In order to reduce governments size and power, and restore the limited government
sought by fiscal conservatives, they simply must address the social issues. Its the
breakdown in our culture that has caused millions of Americans to depend on
government for their living expenses and for solutions to their personal problems.
In the not-too-distant past, we had a society where husbands and fathers were the
providers for their families. The 1.7 million out-of-wedlock babies born last year (41% of
all births) and their unmarried moms now look to Big Brother as their financial
provider.
The decline of marriage is not only the biggest social problem America faces today, but
its also governments biggest financial problem.

It is encouraging that some grassroots groups are now searching for remedies to the
marriage problem. A ten-point agenda for rebuilding our society based on traditional
marriage has just been articulated by two author-activists, David R. Usher of the Center
for Marriage Policy and Mike McManus of Marriage Savers.
Their agenda recommends waiting periods both for marriage and for divorce. The
agenda includes replacing our current system of unilateral divorce with permitting
divorce based on two methods: Mutual Consent or Necessary Dissolution for defined
and proven reasons.
Their agenda calls on churches to take the lead in fostering policies that promote and
save marriage. This would include encouraging four to six months of marriage
preparation so couples will know what they are getting into before they marry, and
mentoring couples in troubled marriages.
Usher and McManus recommend effective shared parenting laws after divorce because
all social studies show that children need parenting by both mother and father, unless a
parent is found unfit.
Usher and McManus urge reforming welfare and child-support policies to remove
financial incentives for non-marriage. Present policies of welfare-to-perpetual
dependency should be replaced with policies that promote welfare-to-marriage because
marriage is one of the best routes out of poverty.

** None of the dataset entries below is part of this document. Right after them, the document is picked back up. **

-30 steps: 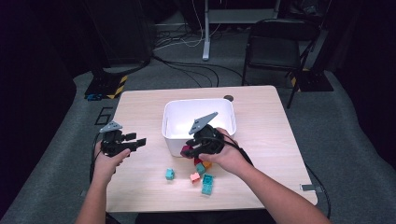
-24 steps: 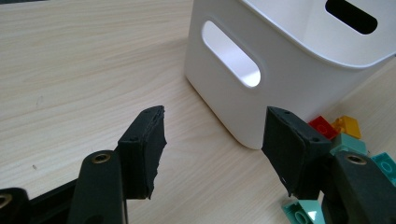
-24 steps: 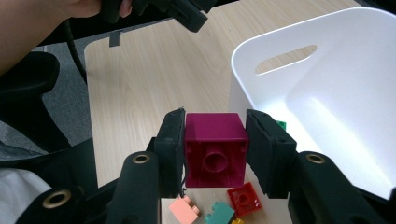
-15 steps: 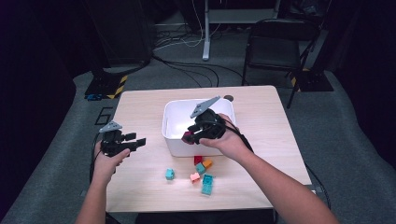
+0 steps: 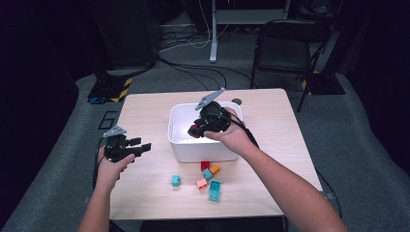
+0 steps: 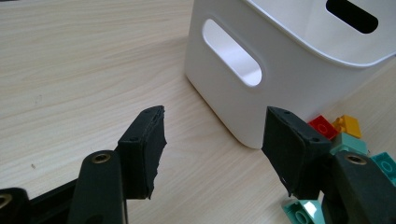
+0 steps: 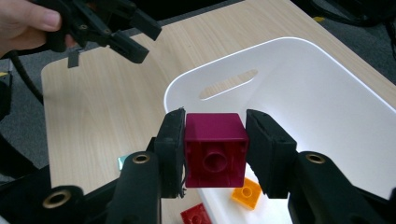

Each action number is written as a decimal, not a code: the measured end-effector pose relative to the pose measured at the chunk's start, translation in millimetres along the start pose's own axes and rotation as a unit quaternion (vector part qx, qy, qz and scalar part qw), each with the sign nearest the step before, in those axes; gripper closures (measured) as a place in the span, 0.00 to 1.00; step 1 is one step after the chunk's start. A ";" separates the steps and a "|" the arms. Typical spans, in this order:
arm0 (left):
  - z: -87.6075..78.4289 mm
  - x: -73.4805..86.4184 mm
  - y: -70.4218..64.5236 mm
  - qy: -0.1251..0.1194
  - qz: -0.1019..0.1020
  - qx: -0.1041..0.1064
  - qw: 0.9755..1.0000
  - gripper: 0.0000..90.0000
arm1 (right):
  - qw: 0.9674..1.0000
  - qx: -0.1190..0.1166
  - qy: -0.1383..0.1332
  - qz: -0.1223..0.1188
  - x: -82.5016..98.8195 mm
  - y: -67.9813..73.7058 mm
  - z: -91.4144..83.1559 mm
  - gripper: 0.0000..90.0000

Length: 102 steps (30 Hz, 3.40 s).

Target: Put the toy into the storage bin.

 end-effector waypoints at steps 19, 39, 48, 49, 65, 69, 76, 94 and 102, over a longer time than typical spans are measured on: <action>0.7 1.1 1.9 0.001 -0.003 0.001 1.000 0.43 | 0.999 0.015 -0.001 0.028 -13.5 -38.3 28.2 0.65; 2.0 1.5 2.2 0.003 -0.005 0.001 1.000 0.43 | 0.998 0.026 0.026 0.058 -4.8 -75.1 66.9 0.65; 3.3 2.0 2.3 0.005 -0.003 0.002 1.000 0.43 | 0.997 0.027 0.045 0.064 0.4 -84.3 82.3 0.65; 3.3 2.0 2.3 0.005 -0.004 0.002 1.000 0.43 | 0.996 0.027 0.049 0.065 1.0 -84.5 82.6 0.65; 2.2 2.0 3.2 0.004 -0.003 0.000 1.000 0.43 | 0.998 0.025 0.039 0.053 -2.3 -72.1 67.6 0.60; 2.7 2.1 3.2 0.004 -0.004 -0.001 1.000 0.43 | 0.998 0.022 0.033 0.052 -3.2 -61.8 52.6 0.59; 2.7 2.2 2.6 0.005 -0.002 -0.002 1.000 0.43 | 0.999 0.020 0.011 0.029 -1.8 -41.8 27.9 0.59; 3.8 2.5 2.0 0.006 -0.003 -0.005 1.000 0.43 | 1.000 0.021 -0.021 -0.005 20.0 1.6 -15.0 0.60; 2.7 2.6 2.8 0.006 -0.003 -0.005 1.000 0.43 | 0.999 0.017 -0.026 -0.027 30.7 19.8 -19.5 0.62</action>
Point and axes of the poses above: each handheld gripper's, and its own axes: z roughly forward along the jaws, x roughly out of its underside, y roughly to its left, the point moved 7 cm from there along z, roughly forward along the jaws, and after that the axes turned 11 degrees about y, right-handed, at the moved point
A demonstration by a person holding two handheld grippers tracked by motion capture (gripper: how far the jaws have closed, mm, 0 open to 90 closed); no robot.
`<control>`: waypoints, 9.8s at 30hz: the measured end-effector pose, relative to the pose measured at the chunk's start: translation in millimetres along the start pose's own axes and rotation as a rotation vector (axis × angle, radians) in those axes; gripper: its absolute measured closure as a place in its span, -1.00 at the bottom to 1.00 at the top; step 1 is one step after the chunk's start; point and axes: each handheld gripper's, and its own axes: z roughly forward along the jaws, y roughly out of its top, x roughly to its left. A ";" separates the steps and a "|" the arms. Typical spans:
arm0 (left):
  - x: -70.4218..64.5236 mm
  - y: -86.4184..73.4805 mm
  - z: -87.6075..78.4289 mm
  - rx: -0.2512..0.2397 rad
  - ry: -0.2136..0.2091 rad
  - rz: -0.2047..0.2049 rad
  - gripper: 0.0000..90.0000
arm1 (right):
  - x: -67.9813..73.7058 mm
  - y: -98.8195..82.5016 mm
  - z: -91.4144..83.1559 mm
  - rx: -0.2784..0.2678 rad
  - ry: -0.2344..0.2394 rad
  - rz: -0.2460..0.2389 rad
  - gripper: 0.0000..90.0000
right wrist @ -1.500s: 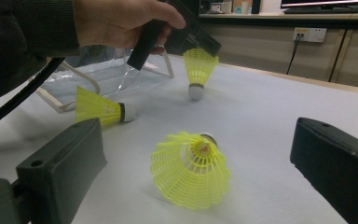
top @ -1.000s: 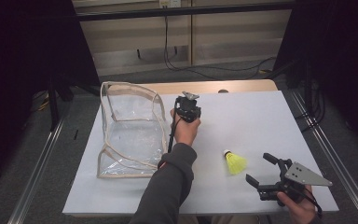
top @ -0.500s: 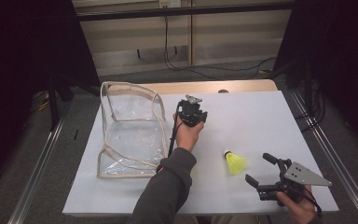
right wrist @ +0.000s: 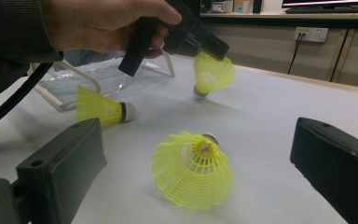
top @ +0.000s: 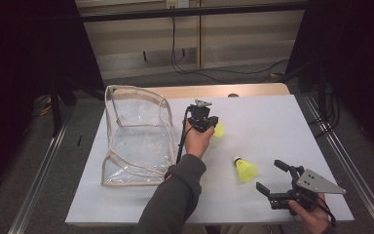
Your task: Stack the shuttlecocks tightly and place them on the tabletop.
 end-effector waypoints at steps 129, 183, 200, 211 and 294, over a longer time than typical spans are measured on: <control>8.3 5.6 13.2 0.050 0.173 0.087 0.84 | -0.8 0.9 -1.0 -0.010 0.003 -0.001 -0.95; 9.5 -1.3 8.9 0.098 0.196 0.076 0.92 | -0.7 1.4 -1.0 -0.016 0.006 -0.010 -0.95; 11.2 -3.0 11.3 0.103 0.214 0.067 0.85 | -0.7 1.5 -1.1 -0.016 0.006 -0.010 -0.95; 11.0 -2.8 10.1 0.099 0.226 0.076 0.77 | -0.3 1.5 -1.2 -0.012 0.005 -0.008 -0.95; -32.0 -32.6 -56.3 -0.016 -0.071 0.005 -0.78 | 0.1 1.1 -0.4 -0.003 0.002 -0.015 -0.95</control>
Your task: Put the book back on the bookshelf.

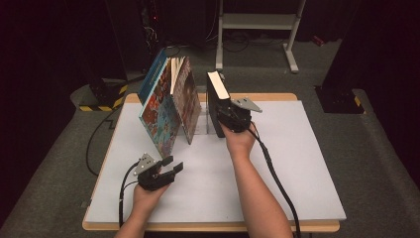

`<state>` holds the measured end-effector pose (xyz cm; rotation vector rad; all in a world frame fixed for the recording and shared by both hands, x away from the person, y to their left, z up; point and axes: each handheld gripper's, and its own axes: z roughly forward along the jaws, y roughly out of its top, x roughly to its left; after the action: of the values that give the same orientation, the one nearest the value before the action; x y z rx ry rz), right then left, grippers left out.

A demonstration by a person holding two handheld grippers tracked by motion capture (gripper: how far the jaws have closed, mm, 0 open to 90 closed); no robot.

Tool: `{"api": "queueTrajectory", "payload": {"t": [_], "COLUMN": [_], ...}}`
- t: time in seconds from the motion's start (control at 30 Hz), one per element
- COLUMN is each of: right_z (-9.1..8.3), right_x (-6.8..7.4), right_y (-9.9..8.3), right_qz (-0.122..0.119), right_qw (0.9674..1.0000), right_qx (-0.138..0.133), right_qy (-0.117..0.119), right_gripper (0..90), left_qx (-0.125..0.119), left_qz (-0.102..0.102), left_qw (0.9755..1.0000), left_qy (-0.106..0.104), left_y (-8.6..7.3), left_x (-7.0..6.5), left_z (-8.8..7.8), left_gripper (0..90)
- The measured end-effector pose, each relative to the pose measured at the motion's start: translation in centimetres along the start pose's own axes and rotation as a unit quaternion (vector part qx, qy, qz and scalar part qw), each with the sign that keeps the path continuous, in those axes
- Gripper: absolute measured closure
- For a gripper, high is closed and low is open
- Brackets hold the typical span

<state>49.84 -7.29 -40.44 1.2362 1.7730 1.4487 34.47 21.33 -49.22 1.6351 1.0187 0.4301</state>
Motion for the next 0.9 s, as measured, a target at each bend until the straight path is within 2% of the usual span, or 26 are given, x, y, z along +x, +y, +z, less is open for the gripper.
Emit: {"api": "queueTrajectory", "payload": {"t": [0.1,0.33,0.57,0.73,0.9], "right_z": [0.1,0.1,0.6,1.5,2.3], "right_x": [-0.2,0.2,1.2,2.2,3.0], "right_y": [-0.4,-0.3,-0.2,0.4,0.5], "right_qz": [-0.001,-0.008,0.002,0.004,0.006], "right_qw": [1.0,0.9999,0.9999,0.9998,0.9998], "right_qx": [0.007,0.009,0.01,0.02,0.017], "right_qy": [0.004,-0.005,-0.006,-0.005,-0.009], "right_gripper": [46.6,49.0,47.7,45.4,44.0], "left_qx": [0.001,0.001,0.003,0.001,0.003], "left_qz": [0.003,-0.003,-0.002,-0.004,-0.002], "left_qw": [1.0,1.0,1.0,1.0,1.0], "left_qy": [0.0,0.003,0.002,0.002,0.002], "left_y": [-0.1,0.0,0.0,0.1,0.1], "left_x": [-0.1,0.0,0.1,0.2,0.3], "left_z": [0.1,0.2,0.2,0.2,0.2], "left_gripper": [44.2,44.2,44.1,44.2,44.1]}}
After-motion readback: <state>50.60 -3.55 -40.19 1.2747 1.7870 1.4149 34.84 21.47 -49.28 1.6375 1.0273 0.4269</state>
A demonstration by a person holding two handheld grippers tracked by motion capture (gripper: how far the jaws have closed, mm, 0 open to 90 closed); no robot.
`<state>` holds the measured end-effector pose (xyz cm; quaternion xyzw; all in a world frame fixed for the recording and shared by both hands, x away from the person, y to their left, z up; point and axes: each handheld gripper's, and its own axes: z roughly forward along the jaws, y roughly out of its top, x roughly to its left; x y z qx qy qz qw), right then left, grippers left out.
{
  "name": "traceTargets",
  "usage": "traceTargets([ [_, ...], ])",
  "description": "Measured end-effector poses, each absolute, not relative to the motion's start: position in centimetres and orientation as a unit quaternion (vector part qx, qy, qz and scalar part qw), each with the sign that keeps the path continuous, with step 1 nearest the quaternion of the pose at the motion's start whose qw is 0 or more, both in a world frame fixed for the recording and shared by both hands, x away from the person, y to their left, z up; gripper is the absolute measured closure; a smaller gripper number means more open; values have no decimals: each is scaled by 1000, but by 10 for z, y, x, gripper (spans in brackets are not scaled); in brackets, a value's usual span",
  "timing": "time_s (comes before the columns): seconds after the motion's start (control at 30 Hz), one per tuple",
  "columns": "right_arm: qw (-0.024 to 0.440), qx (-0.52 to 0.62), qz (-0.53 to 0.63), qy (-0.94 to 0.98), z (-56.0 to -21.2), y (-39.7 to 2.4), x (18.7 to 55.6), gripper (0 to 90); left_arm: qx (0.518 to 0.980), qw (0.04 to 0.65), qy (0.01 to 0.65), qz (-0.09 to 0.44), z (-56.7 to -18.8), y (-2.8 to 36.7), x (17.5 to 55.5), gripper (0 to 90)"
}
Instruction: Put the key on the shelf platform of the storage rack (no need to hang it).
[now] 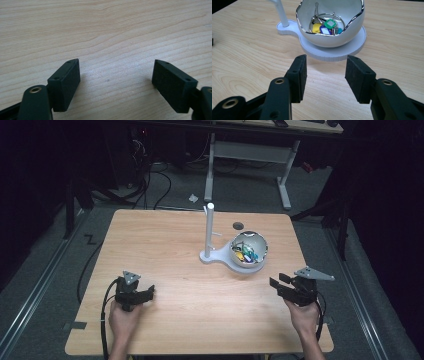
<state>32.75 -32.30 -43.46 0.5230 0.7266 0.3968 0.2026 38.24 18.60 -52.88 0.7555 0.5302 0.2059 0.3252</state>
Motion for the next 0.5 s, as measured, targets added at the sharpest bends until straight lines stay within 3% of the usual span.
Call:
traceTargets([
  [0.5,200,532,373,733,-462,-316,332,524,755,325,530,206,-529,186,382,230],
])
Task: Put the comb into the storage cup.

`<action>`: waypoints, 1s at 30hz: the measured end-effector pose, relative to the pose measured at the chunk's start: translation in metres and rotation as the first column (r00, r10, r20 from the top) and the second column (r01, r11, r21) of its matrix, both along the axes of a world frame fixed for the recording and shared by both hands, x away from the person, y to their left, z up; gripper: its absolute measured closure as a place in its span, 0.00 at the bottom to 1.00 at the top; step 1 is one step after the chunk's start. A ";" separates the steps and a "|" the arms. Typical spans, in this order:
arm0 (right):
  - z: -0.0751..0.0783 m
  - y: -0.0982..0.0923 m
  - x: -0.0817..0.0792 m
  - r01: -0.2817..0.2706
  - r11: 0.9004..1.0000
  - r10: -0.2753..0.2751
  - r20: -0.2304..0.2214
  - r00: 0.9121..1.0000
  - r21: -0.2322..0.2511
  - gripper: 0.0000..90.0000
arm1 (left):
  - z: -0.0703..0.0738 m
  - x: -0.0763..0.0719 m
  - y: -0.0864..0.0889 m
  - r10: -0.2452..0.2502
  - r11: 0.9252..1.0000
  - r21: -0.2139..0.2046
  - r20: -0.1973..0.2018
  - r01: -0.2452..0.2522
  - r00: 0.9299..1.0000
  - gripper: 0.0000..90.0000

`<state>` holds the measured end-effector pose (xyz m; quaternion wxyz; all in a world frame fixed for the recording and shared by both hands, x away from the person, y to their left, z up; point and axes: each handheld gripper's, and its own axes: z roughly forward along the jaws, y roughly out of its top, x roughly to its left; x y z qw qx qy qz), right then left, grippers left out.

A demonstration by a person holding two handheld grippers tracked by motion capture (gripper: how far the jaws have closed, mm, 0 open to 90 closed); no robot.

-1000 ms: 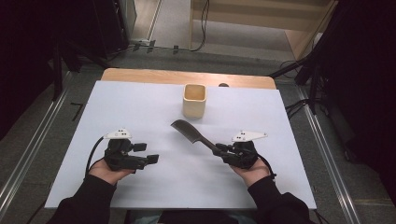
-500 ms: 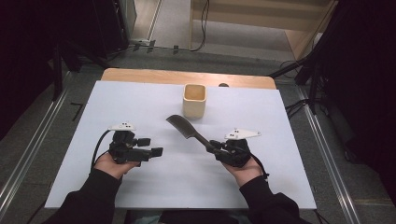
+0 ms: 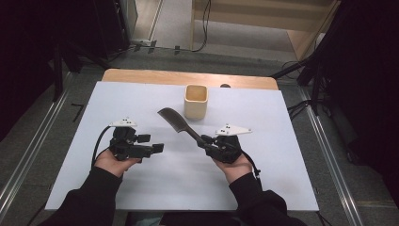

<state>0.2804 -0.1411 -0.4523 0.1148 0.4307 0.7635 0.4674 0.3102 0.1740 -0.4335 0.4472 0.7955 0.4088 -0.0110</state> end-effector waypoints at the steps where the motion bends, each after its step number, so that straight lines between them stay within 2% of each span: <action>1: 0.000 0.000 0.000 0.000 1.000 0.000 0.000 1.000 0.000 0.78 | 0.000 0.000 0.000 -0.001 1.000 -0.002 -0.001 0.001 1.000 0.24; 7: -0.001 0.010 0.003 0.002 1.000 -0.002 0.015 1.000 0.010 0.78 | 0.003 0.003 -0.001 0.003 1.000 0.007 0.001 -0.003 1.000 0.24; 9: -0.001 0.013 0.003 0.008 1.000 -0.008 0.024 1.000 0.005 0.78 | 0.004 0.002 -0.003 -0.014 1.000 0.017 0.001 0.014 1.000 0.28; 15: -0.004 0.020 0.003 0.021 1.000 -0.021 0.031 0.999 0.017 0.78 | 0.006 0.004 -0.007 -0.019 1.000 0.023 0.006 0.019 1.000 0.28; 21: -0.006 0.027 0.003 0.046 0.999 -0.048 0.060 0.997 0.028 0.78 | 0.007 0.006 -0.009 -0.016 0.999 0.049 0.038 0.014 0.999 0.28; 24: -0.006 0.030 0.001 0.059 0.998 -0.061 0.081 0.995 0.033 0.78 | 0.008 0.008 -0.010 -0.012 0.999 0.041 0.039 0.010 0.999 0.28; 30: -0.008 0.036 0.003 0.067 0.996 -0.072 0.094 0.993 0.057 0.78 | 0.012 0.013 -0.013 -0.013 0.999 0.034 0.035 0.012 0.999 0.28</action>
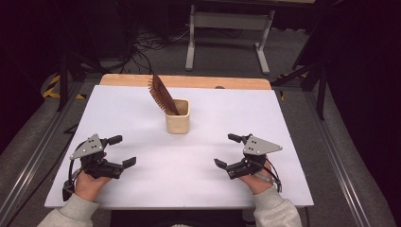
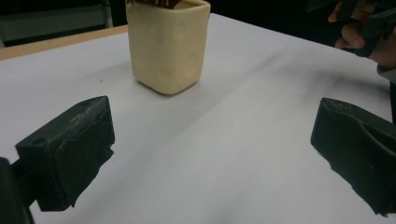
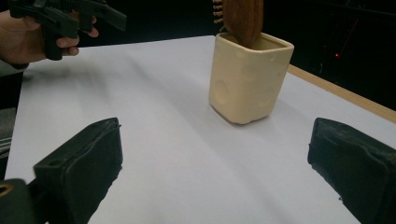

The famous 1965 Moynihan Report on how welfare handouts destroy families by giving
financial handouts only to women, thereby making husbands and fathers irrelevant, is
now recognized as one of the most prophetic government reports ever written. The
many financial incentives written into federal appropriations laws which promote
cohabitation rather than marriage, must be eliminated.
Even Obamacare contains a marriage penalty by reducing the insurance subsidy when
cohabiting couples marry. Financial incentives that penalize marriage are a reason why
unmarried cohabiting couples soared from 430,000 in 1960 to 6.8 million in 2008.
The ten Usher-McManus recommendations include the economic factor by urging us to
bring back sustainable manufacturing jobs for working-class Americans. Jobs used to be
available to the average middle-class guy which enabled him to support his wife and
children in their own home, but millions of those jobs have now gone overseas.
The decline of marriage is the major cause of the growth of the welfare state. This year
we the taxpayers are spending $350 billion to support single moms, and this amount
increases every year.
Thats only the start of the costs because social problems come out of female-headed
households: crime, drugs, sex, teen pregnancies, suicides, runaways, and school
dropouts.

The left is content to let this problem persist because 70% of unmarried women voted
for Barack Obama for President. They vote for the party that offers the richer handouts.
Abortion is another major factor in the social-fiscal controversy. The feminists who
demand the right to abortion also demand that the taxpayers pay the costs, and the
people who opposed Obamacare discovered that the abortion-funding issue almost
enabled defeat of Obamas health control law.
Fiscal and social conservatives need each other. Remedying the culture and restoring a
marriage society is the only way to reduce the size and costs of the welfare state.